# 9 week old kitten pawing and kneading



## kat85 (May 13, 2013)

Hi i have a 5 month (nemo) and 9 week old (titi)kitten. Titi is constantly pawing and kneading at my chest to the point im covered in tiny bleeding paw marks. Shes not being aggreaive while doing it is purring and rubbih her head on my face at the same time. Im just wonderih why ahe is doing this and if theres anything i can do to stop her. Nemo never showed this behaviour and is a very loving kitten. 

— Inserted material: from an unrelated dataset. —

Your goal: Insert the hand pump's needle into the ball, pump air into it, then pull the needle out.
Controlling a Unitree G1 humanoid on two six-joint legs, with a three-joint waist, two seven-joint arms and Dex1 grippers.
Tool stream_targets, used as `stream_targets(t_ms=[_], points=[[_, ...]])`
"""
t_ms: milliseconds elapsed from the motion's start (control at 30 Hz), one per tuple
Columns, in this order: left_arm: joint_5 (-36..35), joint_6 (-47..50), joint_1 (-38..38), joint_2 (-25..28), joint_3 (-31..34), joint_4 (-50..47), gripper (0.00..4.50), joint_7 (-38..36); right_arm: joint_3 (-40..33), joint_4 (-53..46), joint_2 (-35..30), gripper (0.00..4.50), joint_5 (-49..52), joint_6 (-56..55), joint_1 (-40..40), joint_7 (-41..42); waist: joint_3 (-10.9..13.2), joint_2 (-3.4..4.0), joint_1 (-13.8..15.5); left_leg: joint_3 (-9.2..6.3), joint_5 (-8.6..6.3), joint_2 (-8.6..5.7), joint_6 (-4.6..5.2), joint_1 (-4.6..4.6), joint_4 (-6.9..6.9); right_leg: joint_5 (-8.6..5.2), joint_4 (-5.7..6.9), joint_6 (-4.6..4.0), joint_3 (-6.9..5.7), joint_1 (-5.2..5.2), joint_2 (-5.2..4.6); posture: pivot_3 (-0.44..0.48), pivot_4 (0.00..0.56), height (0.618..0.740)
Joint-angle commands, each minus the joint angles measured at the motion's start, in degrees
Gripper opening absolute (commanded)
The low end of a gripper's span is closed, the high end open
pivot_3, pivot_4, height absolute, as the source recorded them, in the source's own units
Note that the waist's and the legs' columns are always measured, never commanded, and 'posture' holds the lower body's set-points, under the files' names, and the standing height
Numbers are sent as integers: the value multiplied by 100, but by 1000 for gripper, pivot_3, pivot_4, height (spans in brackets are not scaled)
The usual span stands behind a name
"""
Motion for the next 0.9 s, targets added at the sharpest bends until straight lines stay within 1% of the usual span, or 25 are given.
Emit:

Could really do with some advuce as im starting to look like a pin chushion.

Thanks in advance.


----------



## OrientalSlave (Jan 26, 2012)

Normal kitten behaviour. They do this when they feed from mum. Suspect he is doing it for comfort - 9 weeks is rather young to be away from her which might be partly why. You could clip the tips of his claws or wear thicker clothes!


----------



## cats galore (Jul 17, 2012)

the cats that i have had from a young age all do this now even though they are older. grace was dumped in a box at a young age so missed her mom, smokey was only 5 weeks old when i rescued her and missed her mom too. i have others too that were very young when taken from their moms and they all continue to do it (all rescue i might add). i think it is just simply a comfort thing like orientalslave mentioned. your kitten may never grow out of doing it but i'm afraid that is part of owning a cat. she loves you


----------



## Wiz201 (Jun 13, 2012)

My adult cat does it now, I just gently lift up her paws when she's doing it and that encourages her to stop and just settle down.


----------



## Treaclesmum (Sep 26, 2011)

This behaviour is her showing you affection! 

She is showing she loves and trusts you.  Kittens do it to their mums when feeding to get the milk flowing. They can have sharp claws when little though, so you might want to ask the vet to show you how to clip the tips


----------